Конечно, в детстве, все кажется больше, чем на самом деле. Раньше этот сад казался Софии сказочным лесом, в котором она была… нет, не прекрасной феей, а отважным Робином Гудом. Только она, в отличие от Робина, никого не грабила, но сражалась отчаянно, а пряталась очень искусно. Ну или ей так казалось.
И к тому же противников в то время было маловато для эпической битвы добра со злом – только один, и то, он в основном ябедничал на Софию ее матери, которая приходила и ставила жирную точку в сказочном спектакле, сценарий которого так красочно был расписан у Софы в голове.
Девушка шагала по садовой дорожке. Лучи солнца пронизывали кроны деревьев, и трепетно шелестели листья. Легкая утренняя прохлада, идущая от земли, овевала ее лодыжки. София распустила волосы и встряхнула ими, подставляясь легкому ветерку.
Цвет ее волос был не медно–рыжим и не золотым, а каким–то редким сплавом и того, и другого. Ветер играл её волосами, и со стороны это было похоже на колыхание открытого пламени. Она щурилась и подставляла лицо тёплым золотым лучикам.
Пройдя вглубь сада, Софа увидела резную беседку. Она была хорошо ей знакома, это было сердце сада. Решетки были выкрашены в белый цвет, а по ним лениво ползли завитки плюща.
В детстве София часто видела здесь зазнайку Романа, который, стремясь спрятаться от всех, прибегал сюда с любимой книгой, забирался на одну из широких скамеек и подолгу читал, пока не наставало время ужина, и Ольга Ивановна приходила сообщить ему, что отец ожидает его за столом.
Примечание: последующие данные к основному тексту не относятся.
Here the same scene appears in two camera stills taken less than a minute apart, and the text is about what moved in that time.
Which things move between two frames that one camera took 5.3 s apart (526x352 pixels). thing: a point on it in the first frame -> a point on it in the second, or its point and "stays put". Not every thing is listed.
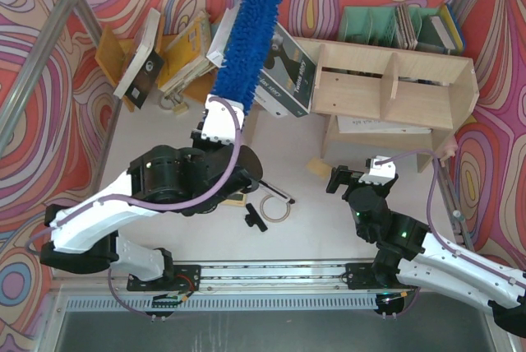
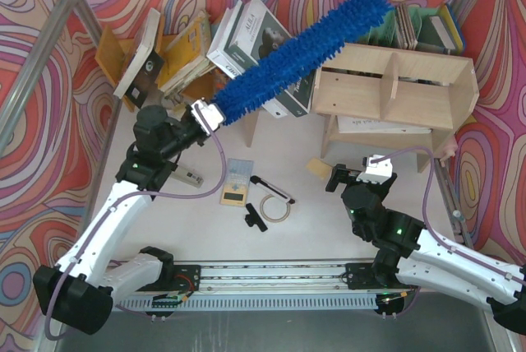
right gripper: x=345 y=179 stays put
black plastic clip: x=254 y=219 stays put
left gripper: x=201 y=140 -> x=193 y=130
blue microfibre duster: x=251 y=35 -> x=300 y=53
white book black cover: x=145 y=64 stays put
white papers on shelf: x=355 y=124 stays put
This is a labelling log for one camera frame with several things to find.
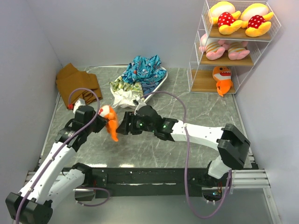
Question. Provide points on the white plastic laundry basket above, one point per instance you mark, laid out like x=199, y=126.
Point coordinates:
x=156, y=87

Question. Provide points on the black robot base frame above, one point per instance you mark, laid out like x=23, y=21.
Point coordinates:
x=166, y=181

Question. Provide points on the orange whale plush toy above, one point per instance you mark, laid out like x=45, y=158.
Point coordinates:
x=109, y=113

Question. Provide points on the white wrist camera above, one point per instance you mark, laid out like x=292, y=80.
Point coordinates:
x=76, y=105
x=138, y=103

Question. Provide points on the blue patterned cloth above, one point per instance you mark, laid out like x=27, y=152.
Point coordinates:
x=144, y=70

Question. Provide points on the pink pig plush striped shirt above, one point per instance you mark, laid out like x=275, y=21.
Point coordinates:
x=212, y=47

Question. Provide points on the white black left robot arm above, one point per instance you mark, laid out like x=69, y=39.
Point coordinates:
x=35, y=202

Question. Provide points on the white wire wooden shelf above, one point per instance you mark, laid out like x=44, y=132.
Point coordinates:
x=231, y=37

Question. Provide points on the brown folded cloth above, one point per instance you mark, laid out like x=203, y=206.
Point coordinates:
x=70, y=78

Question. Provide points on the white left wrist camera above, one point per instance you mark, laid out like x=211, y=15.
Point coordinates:
x=76, y=105

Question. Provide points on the yellow plush red dotted dress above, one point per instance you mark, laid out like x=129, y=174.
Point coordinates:
x=256, y=20

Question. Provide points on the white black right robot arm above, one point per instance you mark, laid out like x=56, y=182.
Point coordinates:
x=229, y=141

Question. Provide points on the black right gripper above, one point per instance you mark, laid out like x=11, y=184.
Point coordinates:
x=129, y=117

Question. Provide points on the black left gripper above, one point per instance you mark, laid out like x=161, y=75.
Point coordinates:
x=102, y=122

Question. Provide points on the orange fox plush toy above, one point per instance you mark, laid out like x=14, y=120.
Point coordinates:
x=222, y=76

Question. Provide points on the green white patterned cloth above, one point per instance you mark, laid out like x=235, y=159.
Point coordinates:
x=124, y=93

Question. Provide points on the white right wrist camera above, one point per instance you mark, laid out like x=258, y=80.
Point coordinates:
x=138, y=103

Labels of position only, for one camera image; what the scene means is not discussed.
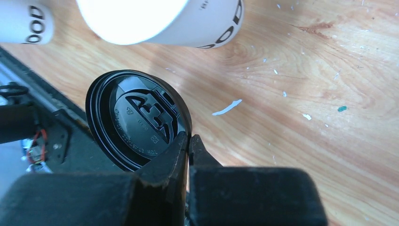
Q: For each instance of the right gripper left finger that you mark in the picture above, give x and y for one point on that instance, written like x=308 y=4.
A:
x=152 y=196

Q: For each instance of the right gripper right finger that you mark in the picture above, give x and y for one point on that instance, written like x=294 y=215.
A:
x=249 y=196

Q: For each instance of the stack of white cups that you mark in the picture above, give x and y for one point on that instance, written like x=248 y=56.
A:
x=25 y=22

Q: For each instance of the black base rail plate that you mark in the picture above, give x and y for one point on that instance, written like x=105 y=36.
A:
x=70 y=146

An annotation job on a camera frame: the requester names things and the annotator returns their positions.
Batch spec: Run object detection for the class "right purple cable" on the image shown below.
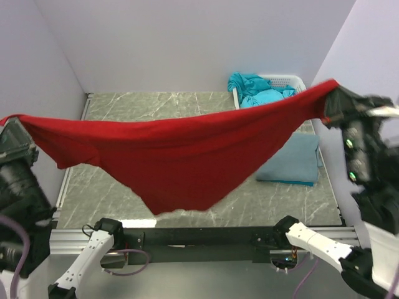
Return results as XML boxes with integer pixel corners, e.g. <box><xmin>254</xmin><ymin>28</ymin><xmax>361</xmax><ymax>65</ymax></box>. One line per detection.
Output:
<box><xmin>291</xmin><ymin>258</ymin><xmax>320</xmax><ymax>299</ymax></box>

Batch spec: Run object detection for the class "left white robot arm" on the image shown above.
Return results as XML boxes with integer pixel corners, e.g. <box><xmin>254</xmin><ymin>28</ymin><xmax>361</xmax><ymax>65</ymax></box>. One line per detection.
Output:
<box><xmin>1</xmin><ymin>118</ymin><xmax>125</xmax><ymax>298</ymax></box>

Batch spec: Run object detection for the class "white plastic basket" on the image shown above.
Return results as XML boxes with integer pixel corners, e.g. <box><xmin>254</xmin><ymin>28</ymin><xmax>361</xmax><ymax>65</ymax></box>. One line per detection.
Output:
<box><xmin>230</xmin><ymin>75</ymin><xmax>306</xmax><ymax>109</ymax></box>

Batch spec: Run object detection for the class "turquoise t shirt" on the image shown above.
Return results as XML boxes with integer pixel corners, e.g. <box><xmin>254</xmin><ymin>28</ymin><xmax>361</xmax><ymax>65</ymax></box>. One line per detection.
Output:
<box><xmin>228</xmin><ymin>72</ymin><xmax>296</xmax><ymax>108</ymax></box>

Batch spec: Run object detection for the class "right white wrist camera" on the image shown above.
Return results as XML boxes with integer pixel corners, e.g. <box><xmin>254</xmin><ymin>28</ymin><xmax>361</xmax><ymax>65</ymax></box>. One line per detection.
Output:
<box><xmin>367</xmin><ymin>105</ymin><xmax>399</xmax><ymax>118</ymax></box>

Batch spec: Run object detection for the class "folded grey-blue t shirt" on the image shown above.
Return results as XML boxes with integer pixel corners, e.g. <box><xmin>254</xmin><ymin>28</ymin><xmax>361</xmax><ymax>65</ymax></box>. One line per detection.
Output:
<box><xmin>255</xmin><ymin>133</ymin><xmax>323</xmax><ymax>186</ymax></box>

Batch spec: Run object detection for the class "red t shirt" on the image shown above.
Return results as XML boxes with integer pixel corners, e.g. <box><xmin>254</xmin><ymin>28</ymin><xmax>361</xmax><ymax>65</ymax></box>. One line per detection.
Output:
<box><xmin>18</xmin><ymin>80</ymin><xmax>338</xmax><ymax>215</ymax></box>

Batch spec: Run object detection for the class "black base beam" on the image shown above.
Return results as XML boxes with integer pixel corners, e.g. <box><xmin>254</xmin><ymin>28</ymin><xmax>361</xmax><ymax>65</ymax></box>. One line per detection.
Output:
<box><xmin>115</xmin><ymin>226</ymin><xmax>292</xmax><ymax>263</ymax></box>

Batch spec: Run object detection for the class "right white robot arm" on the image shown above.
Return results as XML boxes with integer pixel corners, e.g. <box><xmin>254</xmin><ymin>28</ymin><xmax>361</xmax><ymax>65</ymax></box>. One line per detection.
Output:
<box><xmin>273</xmin><ymin>87</ymin><xmax>398</xmax><ymax>298</ymax></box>

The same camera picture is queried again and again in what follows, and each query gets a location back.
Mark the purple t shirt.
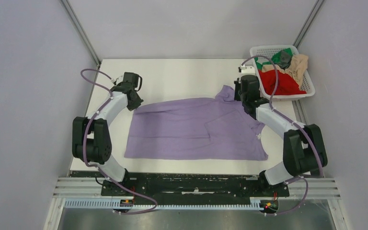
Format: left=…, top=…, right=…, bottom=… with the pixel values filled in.
left=125, top=85, right=268, bottom=161

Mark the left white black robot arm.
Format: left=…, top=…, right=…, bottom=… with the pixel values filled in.
left=71, top=72, right=143, bottom=195

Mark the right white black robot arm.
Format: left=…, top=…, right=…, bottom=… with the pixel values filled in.
left=234, top=75, right=328, bottom=196

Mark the red t shirt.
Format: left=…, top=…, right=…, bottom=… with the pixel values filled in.
left=258, top=69, right=306, bottom=95

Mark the white plastic basket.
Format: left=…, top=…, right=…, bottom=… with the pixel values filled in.
left=250, top=45, right=315, bottom=101

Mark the grey t shirt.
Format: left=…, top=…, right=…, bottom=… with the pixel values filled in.
left=277, top=50, right=293, bottom=69

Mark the beige t shirt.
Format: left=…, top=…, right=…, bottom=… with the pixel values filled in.
left=260, top=54, right=309, bottom=90

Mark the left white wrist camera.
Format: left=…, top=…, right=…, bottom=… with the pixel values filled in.
left=111, top=75, right=123, bottom=85

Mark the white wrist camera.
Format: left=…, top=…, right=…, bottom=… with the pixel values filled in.
left=238, top=66, right=256, bottom=76
left=111, top=75, right=123, bottom=85

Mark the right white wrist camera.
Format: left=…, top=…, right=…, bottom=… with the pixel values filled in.
left=238, top=66, right=256, bottom=76

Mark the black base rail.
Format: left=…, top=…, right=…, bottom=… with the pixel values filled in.
left=69, top=171, right=291, bottom=207

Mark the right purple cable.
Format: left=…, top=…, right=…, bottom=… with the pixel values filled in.
left=241, top=55, right=325, bottom=217

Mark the white slotted cable duct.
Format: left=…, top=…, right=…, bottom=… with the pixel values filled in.
left=64, top=198, right=276, bottom=211

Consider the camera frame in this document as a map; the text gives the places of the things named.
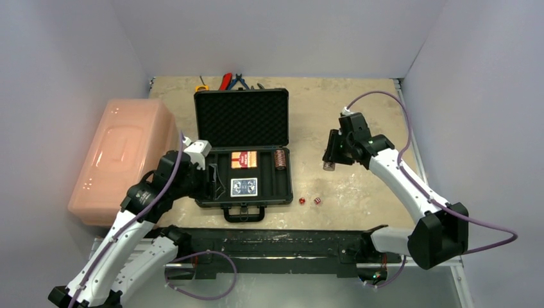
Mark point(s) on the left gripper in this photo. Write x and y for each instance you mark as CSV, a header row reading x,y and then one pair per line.
x,y
207,190

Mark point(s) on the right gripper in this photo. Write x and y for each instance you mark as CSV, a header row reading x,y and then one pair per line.
x,y
333,147

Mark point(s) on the blue playing card deck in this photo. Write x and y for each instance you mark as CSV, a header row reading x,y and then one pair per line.
x,y
243,187

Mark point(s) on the red Texas Hold'em card deck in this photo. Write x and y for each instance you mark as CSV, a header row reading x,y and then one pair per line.
x,y
244,159

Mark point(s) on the black poker carrying case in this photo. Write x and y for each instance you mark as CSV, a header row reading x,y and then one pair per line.
x,y
246,120

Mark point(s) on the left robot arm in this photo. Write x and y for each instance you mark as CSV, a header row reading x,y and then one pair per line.
x,y
110,278

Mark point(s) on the orange plastic storage bin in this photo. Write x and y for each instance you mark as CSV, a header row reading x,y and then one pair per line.
x,y
131,137

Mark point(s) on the yellow tape measure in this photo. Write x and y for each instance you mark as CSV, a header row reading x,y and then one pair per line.
x,y
201,88

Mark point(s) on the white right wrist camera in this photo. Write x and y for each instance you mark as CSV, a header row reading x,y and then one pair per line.
x,y
346,112

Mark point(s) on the red handled pliers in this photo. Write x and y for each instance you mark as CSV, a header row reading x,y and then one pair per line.
x,y
226,81

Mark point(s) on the blue handled cutters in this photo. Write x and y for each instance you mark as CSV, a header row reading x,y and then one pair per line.
x,y
238,79
Если только София не нарушала его уединение очередной выходкой.
Ей было откровенно скучно в те дни, когда мать брала ее на работу. И каждый раз она выдумывала все новые и новые способы разозлить и выманить Романа из этой беседки. Она прекрасно знала, что играть с ней он все равно не станет, но это, тем не менее, ее не останавливало.
Сначала ей удавалось это сделать с помощью тонкой веточки, которую она просовывала сквозь решетку беседки. Она тыкала ей в читающего мальчика, а если тот ломал или отбирал веточку, Софа находила новую. Потом способы становились все изощрённее, всех уже и не вспомнишь, конечно.
В ход шли выкопанные из земли червяки, которых она бросала сверху, залезая с задней стороны беседки. Она запускала огромного жука–носорога, который начинал летать внутри беседки и страшно жужжать. Ну и вишневые косточки.
Это был последний день, когда она была в этом доме, потому что именно в тот день терпение ее матери лопнуло, и Софу на работу больше не брали никогда и ни при каких условиях. Да и вскоре она стала достаточно большой, чтобы оставаться дома одной, и необходимость в присмотре за ней отпала.
Софа усмехнулась своим мыслям. Сейчас, будучи взрослой, она понимала, что матери было с ней не просто. Она воспитывала Софию одна, отец скончался, когда ей было всего три года. Это от него она унаследовала рыжую копну волос и глаза цвета весенней травы.
Тогда матери пришлось устроиться на кухню к Льву Григорьевичу по рекомендации соседки тёти Зины, которая раз в неделю занималась уборкой его дома. С тех пор мама там и работала.
Лев Григорьевич бывал здесь наездами и постоянно проживал только летом. Он не был строгим хозяином, был неприхотлив в быту, платил довольно хорошо, даже в те месяцы, когда не приезжал в резиденцию совсем.
Также он был хорошим отцом. Он был внимателен к своему сыну, который рос спокойным мальчиком и персоналу не доставлял особых хлопот. Поэтому Ольга Ивановна никогда не думала менять место работы, вот только работать и растить дочь одной было не легко.